1. Every group should have equal number of elements.
2. Every group should have same kind of elements.
Under these conditions one must find out:
1. The maximum number of elements per group.
2. The minimum number of groups required.
HCF of the numbers of elements in all the groups will give the maximum number of elements per group.
Total number of elements divided by HCF will give the minimum number of groups required.
Question:
There are 40 apples and 32 oranges. They have to be packed in boxes such that each box will have one kind of fruit and every box will have equal number of fruits. Under this condition, what is the:
1. Maximum number of fruits per box?
2. Minimum number of boxes required?
Answer: Maximum number of fruits per box = HCF(40, 32) = 8
Minimum number of boxes required = (40 + 32)/8 = 9
Shortcut - HCF and LCM
Application problem using HCF:
For three or more numbers, the HCF of the difference between the successive numbers arranged in ascending order is the largest number that can divide the given numbers and leave same remainder.
Question:
What is the largest number that can divide 212, 254, 310 and 338 and leave the same remainder?
Answer: The difference between the numbers = 42, 56 and 28.
HCF (42, 56, 28) = 14
Remainder (212/14) = 2
Remainder (254/14) = 2
Remainder (310/14) = 2
Remainder (338/14) = 2
14 is the largest number that can divide the given numbers and leave the same remainder.
Question:
What is the largest number that can divide 34, 52 and 88 and leave the same remainder?
Answer: Difference between the numbers = 18 and 36
HCF (18, 36) = 18
18 is the largest number that can divide 34, 52 and 88 and leave same remainder.
Shortcut - HCF and LCM
Application problem using LCM:
When different events occur in different intervals of their own and if all the events are started at the same time, at some point of time all the events will again occur together. To find the duration between two common occurrences, LCM of the intervals of each event has to be calculated.
Question:
There are three different bells. The first bell rings every 4 hour, the second bell rings every 6 hours and the third bell rings every 15 hours. If all the three bells are rung at same time, how long will it take for them to ring together again at the same time?

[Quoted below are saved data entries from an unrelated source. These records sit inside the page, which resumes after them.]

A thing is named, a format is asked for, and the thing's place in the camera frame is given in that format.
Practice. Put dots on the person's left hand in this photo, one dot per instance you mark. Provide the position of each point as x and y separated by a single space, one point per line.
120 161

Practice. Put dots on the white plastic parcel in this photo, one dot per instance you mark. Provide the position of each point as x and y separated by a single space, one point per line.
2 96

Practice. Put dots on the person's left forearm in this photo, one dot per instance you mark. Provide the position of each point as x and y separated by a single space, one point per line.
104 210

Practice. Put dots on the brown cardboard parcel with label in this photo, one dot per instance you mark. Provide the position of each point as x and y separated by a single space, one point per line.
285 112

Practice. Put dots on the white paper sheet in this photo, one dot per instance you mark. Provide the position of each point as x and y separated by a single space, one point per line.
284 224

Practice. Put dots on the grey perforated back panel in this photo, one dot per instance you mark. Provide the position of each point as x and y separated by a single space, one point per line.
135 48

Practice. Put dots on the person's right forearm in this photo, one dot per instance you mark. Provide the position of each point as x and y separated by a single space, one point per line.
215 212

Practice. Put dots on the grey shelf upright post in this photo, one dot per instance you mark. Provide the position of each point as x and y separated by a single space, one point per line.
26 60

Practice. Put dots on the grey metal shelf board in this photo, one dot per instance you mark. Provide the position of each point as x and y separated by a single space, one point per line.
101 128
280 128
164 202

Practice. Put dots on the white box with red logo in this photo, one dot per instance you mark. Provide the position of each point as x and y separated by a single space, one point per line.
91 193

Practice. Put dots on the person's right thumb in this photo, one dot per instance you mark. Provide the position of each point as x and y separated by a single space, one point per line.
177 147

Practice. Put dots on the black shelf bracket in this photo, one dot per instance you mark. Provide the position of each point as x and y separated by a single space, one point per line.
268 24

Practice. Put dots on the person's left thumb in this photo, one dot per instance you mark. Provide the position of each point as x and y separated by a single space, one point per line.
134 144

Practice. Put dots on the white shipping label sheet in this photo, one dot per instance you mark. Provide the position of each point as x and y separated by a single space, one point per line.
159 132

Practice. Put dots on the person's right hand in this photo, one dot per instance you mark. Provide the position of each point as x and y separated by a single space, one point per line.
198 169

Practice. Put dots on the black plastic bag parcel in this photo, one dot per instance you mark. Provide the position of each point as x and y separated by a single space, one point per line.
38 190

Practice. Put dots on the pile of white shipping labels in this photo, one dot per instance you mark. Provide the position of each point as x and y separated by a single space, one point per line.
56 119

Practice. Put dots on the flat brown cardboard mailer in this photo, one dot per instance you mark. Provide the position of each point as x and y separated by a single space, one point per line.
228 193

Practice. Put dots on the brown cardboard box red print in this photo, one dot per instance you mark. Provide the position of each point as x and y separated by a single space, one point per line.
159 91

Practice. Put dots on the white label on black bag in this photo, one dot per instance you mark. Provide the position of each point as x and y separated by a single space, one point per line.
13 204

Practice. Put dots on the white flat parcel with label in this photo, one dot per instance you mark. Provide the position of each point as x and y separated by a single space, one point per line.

Answer: Take LCM of 4, 6, 15
LCM (4,6,15) = 60
All the three bells will ring after 60 hours.
Question:
There are three different alarms. The first alarm rings every 2 minutes, the second alarm rings every 3 minutes and the third alarm rings every 5 minutes. If all the three alarms are rung at 6 am together, at what time the three alarms will ring together for the next time?
Answer:LCM (2, 3, 5) = 30. After 30 minutes = 06:30 am.